=== WHAT THE TASK REQUIRES ===
The line containing "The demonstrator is" and each line after it, through the final line of the data, are to be retyped exactly, with pictures left out.

= = = = = = =

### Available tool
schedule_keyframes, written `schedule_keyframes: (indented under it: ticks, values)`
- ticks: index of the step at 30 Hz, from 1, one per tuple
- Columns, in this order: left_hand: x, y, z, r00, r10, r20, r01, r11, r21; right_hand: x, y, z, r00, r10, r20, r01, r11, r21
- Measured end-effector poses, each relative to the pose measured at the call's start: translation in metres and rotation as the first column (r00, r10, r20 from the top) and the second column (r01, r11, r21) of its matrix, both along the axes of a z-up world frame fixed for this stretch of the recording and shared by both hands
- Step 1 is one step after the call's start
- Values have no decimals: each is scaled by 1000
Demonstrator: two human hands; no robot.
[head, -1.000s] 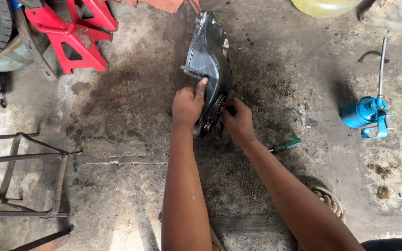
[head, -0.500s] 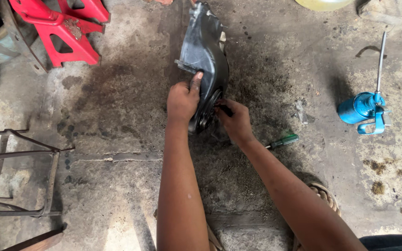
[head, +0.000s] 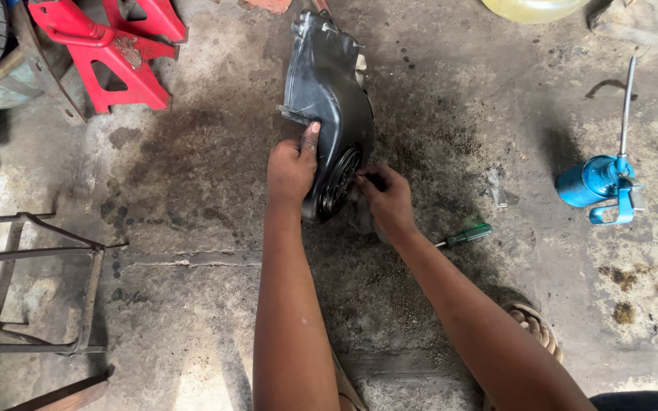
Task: The person holds a black mechanical housing with a fan-like interior and wipes the surface with a grey cloth. They rotate the object to clean different sides and the inner rim, focusing on removing grime from the curved surfaces.
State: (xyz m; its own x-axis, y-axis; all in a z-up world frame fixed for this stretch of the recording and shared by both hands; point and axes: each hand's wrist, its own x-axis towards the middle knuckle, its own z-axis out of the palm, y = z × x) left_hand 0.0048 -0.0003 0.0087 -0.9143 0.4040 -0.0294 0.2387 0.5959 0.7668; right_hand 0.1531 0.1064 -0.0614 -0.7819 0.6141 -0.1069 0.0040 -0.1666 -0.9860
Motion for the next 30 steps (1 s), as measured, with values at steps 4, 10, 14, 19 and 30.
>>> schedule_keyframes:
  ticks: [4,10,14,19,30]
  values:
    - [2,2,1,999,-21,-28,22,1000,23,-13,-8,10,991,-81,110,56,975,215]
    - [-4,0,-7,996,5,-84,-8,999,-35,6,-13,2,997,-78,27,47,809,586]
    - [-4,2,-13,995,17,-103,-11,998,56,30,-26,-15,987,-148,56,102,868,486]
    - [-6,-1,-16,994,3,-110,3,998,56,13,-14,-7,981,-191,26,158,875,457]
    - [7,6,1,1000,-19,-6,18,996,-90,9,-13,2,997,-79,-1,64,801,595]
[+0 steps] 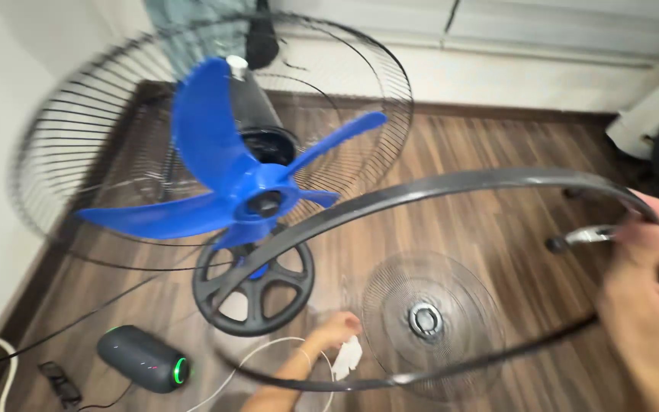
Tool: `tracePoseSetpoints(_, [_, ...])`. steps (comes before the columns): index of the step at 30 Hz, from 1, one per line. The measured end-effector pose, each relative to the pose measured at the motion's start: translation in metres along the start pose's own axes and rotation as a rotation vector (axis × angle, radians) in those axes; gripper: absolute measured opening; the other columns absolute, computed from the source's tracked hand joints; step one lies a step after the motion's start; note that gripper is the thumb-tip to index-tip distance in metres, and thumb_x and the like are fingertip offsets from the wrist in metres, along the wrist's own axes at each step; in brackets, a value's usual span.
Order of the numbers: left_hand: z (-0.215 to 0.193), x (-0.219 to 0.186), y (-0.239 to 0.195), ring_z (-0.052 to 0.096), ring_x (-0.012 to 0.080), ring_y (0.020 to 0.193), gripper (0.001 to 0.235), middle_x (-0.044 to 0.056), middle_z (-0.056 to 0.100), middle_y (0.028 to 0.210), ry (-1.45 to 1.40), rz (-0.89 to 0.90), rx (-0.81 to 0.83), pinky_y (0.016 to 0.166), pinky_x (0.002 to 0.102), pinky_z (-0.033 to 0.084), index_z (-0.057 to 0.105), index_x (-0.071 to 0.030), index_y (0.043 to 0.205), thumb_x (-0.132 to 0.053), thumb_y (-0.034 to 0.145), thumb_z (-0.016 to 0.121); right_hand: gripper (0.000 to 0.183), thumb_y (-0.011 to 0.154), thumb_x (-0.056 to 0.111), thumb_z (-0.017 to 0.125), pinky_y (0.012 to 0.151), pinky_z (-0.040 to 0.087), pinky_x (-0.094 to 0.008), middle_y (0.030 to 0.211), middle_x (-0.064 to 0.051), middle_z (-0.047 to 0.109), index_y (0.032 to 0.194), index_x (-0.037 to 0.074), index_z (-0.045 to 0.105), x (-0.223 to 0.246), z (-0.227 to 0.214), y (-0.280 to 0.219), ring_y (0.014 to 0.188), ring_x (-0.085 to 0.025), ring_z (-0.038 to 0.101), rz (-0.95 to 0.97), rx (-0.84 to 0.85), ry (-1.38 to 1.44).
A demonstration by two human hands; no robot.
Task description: The person assembles a standing fan by attaching the front and rear protective cages to the fan head. They align and snap the cages into place, then secure them with a plastic ring. The task is completed with the fan fully assembled on the floor.
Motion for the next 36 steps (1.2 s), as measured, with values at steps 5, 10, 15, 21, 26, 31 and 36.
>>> tracePoseSetpoints(5, [-0.123, -0.128, -0.114, 0.065, 0.0206, 0.068, 0.021, 0.013, 0.074, 0.083, 0.766, 0.242, -0.08, 0.063, 0.04, 0.053, 0.078, -0.007, 0.088, -0.027, 0.085, 0.073, 0.032, 0.127, 0.025, 0.053, 0.07, 0.038, -0.022, 0.091, 0.001, 0.058, 0.126, 0.0, 0.072, 0.127, 0.091, 0.041, 0.078, -0.007, 0.052, -0.133, -0.012, 0.078])
tracePoseSetpoints(10, [-0.178, -0.21, -0.298, 0.07, 0.0141, 0.068, 0.036, 0.011, 0.072, 0.084, 0.61, -0.002, 0.072, 0.063, 0.033, 0.056, 0.071, -0.004, 0.102, -0.039, 0.102, 0.063, 0.034, 0.124, 0.028, 0.055, 0.07, 0.038, -0.023, 0.088, -0.002, 0.059, 0.123, 0.0, 0.074, 0.139, 0.134, 0.059, 0.077, -0.009, 0.053, -0.218, -0.031, 0.202])
tracePoseSetpoints(15, [-0.227, -0.217, -0.441, 0.075, 0.0191, 0.074, 0.031, 0.011, 0.081, 0.095, 0.079, 0.175, -0.309, 0.067, 0.035, 0.06, 0.073, -0.003, 0.114, -0.02, 0.096, 0.055, 0.035, 0.12, 0.031, 0.053, 0.071, 0.041, -0.026, 0.088, -0.003, 0.058, 0.118, 0.001, 0.071, 0.167, 0.169, 0.078, 0.077, -0.01, 0.055, -0.191, -0.029, 0.303])
tracePoseSetpoints(21, [-0.204, -0.308, -0.539, 0.065, 0.0268, 0.109, 0.042, 0.019, 0.066, 0.124, 0.018, 0.817, -1.315, 0.096, 0.038, 0.05, 0.05, 0.002, 0.142, -0.026, 0.113, 0.038, 0.034, 0.127, 0.024, 0.054, 0.078, 0.047, -0.028, 0.099, -0.009, 0.066, 0.111, -0.001, 0.07, 0.154, 0.214, 0.092, 0.086, -0.016, 0.061, -0.289, -0.032, 0.281])
tracePoseSetpoints(26, [-0.179, -0.379, -0.548, 0.042, 0.0389, 0.147, 0.063, 0.031, 0.041, 0.157, 0.282, 1.106, -1.229, 0.122, 0.049, 0.029, 0.03, 0.008, 0.156, -0.037, 0.112, 0.042, 0.029, 0.124, 0.021, 0.053, 0.083, 0.05, -0.03, 0.104, -0.012, 0.065, 0.116, 0.0, 0.072, 0.174, 0.22, 0.096, 0.094, -0.021, 0.066, -0.361, -0.027, 0.265])
tracePoseSetpoints(31, [-0.185, -0.385, -0.55, 0.05, 0.038, 0.149, 0.071, 0.026, 0.049, 0.159, -0.077, 1.303, -1.016, 0.13, 0.049, 0.032, 0.034, 0.003, 0.161, -0.05, 0.114, 0.036, 0.028, 0.122, 0.025, 0.06, 0.086, 0.053, -0.033, 0.102, -0.011, 0.067, 0.114, 0.0, 0.072, 0.172, 0.218, 0.096, 0.091, -0.022, 0.068, -0.264, 0.007, 0.256])
tracePoseSetpoints(36, [-0.185, -0.39, -0.543, 0.045, 0.0337, 0.149, 0.063, 0.026, 0.046, 0.157, -0.009, 1.298, -0.962, 0.126, 0.045, 0.034, 0.045, 0.005, 0.15, -0.034, 0.101, 0.056, 0.028, 0.121, 0.026, 0.06, 0.082, 0.052, -0.03, 0.103, -0.012, 0.068, 0.116, 0.001, 0.073, 0.172, 0.217, 0.092, 0.092, -0.021, 0.068, -0.276, 0.011, 0.211])
Point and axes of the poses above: each hand's wrist, its own y-axis towards the middle knuckle, its own z-axis out of the palm, x = y × z, the point moved 5 cm from there along y, towards the middle knuckle
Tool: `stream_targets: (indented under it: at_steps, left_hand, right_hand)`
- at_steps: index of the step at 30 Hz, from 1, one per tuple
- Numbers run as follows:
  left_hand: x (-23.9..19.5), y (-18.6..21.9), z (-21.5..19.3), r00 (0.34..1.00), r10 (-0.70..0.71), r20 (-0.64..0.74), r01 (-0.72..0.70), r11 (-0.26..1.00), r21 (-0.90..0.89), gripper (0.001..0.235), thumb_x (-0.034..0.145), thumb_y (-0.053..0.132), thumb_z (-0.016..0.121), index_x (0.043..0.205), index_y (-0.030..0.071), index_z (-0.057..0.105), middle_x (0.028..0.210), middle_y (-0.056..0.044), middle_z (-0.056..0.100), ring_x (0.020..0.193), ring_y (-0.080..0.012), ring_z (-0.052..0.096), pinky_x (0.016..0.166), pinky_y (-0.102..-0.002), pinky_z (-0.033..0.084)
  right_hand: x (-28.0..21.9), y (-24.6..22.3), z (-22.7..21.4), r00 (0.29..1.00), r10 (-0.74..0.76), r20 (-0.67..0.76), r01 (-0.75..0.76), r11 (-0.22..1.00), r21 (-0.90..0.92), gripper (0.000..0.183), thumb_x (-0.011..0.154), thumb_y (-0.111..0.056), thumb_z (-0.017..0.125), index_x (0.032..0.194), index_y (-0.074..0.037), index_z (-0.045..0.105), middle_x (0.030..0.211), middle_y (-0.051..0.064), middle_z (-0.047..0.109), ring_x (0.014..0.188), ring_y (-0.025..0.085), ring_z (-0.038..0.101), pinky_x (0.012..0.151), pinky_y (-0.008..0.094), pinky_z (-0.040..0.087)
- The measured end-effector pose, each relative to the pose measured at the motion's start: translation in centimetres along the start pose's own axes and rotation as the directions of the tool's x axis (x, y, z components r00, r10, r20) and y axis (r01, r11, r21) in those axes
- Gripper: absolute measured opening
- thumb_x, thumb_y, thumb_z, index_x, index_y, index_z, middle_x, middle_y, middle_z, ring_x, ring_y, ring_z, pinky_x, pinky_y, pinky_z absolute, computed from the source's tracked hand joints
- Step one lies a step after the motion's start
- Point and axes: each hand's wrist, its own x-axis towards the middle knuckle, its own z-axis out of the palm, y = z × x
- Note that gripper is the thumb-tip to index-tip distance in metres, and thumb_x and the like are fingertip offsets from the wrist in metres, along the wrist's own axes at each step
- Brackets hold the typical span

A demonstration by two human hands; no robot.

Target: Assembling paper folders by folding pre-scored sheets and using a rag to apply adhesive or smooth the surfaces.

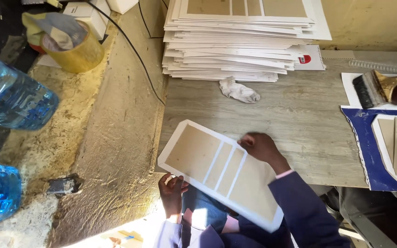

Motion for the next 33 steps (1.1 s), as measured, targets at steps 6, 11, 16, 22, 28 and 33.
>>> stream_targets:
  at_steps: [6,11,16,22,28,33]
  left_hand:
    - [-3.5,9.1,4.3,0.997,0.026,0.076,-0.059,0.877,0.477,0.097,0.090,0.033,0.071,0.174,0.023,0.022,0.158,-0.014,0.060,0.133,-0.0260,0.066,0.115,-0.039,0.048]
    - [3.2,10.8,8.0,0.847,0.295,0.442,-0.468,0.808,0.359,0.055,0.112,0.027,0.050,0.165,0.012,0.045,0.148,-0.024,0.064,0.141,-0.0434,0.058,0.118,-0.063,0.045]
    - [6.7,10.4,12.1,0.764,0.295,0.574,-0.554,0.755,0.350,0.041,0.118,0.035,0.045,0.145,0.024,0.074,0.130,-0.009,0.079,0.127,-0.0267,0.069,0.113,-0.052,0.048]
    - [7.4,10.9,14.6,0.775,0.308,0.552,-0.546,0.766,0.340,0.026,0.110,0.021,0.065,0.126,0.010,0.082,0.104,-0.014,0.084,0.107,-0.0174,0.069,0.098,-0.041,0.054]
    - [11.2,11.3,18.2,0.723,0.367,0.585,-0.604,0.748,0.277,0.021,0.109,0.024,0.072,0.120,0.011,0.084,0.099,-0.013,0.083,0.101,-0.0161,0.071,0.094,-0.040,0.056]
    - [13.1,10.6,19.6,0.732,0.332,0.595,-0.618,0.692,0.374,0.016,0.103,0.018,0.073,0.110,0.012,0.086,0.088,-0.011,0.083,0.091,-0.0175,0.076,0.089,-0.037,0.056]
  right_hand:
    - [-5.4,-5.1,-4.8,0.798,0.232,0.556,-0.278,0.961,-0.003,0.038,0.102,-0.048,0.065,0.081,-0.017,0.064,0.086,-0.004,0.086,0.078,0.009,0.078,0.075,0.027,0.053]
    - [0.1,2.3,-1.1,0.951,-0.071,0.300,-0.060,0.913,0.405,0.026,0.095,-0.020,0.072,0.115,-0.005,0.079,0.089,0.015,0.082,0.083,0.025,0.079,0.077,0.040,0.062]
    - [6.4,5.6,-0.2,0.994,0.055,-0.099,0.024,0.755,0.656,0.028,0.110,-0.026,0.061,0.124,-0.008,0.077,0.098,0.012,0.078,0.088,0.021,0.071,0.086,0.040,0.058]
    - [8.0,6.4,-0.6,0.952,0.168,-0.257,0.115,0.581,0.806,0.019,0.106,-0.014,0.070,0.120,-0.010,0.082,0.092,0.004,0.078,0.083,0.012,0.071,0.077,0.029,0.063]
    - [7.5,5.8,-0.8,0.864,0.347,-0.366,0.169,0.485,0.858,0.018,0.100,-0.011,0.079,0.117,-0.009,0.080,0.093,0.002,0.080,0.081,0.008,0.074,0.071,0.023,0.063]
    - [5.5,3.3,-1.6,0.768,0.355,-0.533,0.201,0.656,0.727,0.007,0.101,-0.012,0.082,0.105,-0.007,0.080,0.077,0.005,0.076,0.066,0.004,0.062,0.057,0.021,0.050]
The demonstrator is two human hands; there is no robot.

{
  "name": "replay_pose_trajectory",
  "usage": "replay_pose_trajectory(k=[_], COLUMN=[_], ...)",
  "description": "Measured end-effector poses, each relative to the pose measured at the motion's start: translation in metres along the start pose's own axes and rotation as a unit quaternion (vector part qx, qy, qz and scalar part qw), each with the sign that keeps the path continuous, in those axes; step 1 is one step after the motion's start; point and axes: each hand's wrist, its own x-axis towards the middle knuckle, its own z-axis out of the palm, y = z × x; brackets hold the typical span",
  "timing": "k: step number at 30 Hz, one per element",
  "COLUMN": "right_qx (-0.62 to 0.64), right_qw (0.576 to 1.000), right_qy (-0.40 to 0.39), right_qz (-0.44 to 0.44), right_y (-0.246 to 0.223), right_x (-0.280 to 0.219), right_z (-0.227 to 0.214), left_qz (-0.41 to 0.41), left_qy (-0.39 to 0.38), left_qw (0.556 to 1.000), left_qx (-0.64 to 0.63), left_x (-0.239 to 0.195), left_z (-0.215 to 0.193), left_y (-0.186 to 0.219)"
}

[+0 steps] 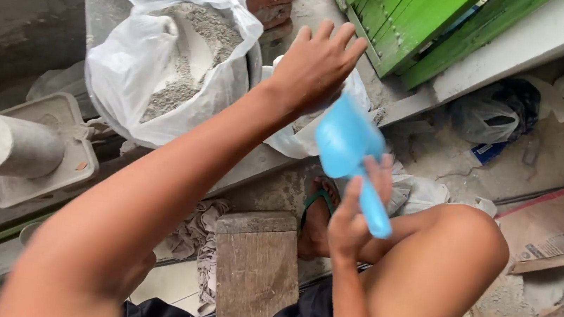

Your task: A person uses a blue plastic scoop to transfer grey powder from a large bag into smaller white plastic bags.

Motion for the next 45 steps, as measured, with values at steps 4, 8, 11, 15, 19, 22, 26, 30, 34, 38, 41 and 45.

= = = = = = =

=== EXPECTED ANSWER ===
The demonstrator is two human hands; there is no robot.

{
  "name": "replay_pose_trajectory",
  "usage": "replay_pose_trajectory(k=[_], COLUMN=[_], ...)",
  "description": "Measured end-effector poses, each relative to the pose measured at the motion's start: translation in metres along the start pose's own axes and rotation as a unit quaternion (vector part qx, qy, qz and scalar part qw), each with the sign that keeps the path continuous, in those axes; step 1 is one step after the motion's start; point and axes: each hand's wrist, its own x-axis towards the middle knuckle, its own z-axis out of the palm, y = z × x; brackets hold the typical span",
  "timing": "k: step number at 30 Hz, one per element",
  "COLUMN": "right_qx (-0.62 to 0.64), right_qw (0.576 to 1.000), right_qy (-0.40 to 0.39), right_qz (-0.44 to 0.44), right_y (-0.246 to 0.223), right_x (-0.280 to 0.219), right_z (-0.227 to 0.214), left_qz (-0.41 to 0.41), left_qy (-0.39 to 0.38), left_qw (0.556 to 1.000), left_qx (-0.64 to 0.63), left_x (-0.239 to 0.195), left_z (-0.215 to 0.193), left_y (-0.186 to 0.219)"
}

[+0 steps] 

Your task: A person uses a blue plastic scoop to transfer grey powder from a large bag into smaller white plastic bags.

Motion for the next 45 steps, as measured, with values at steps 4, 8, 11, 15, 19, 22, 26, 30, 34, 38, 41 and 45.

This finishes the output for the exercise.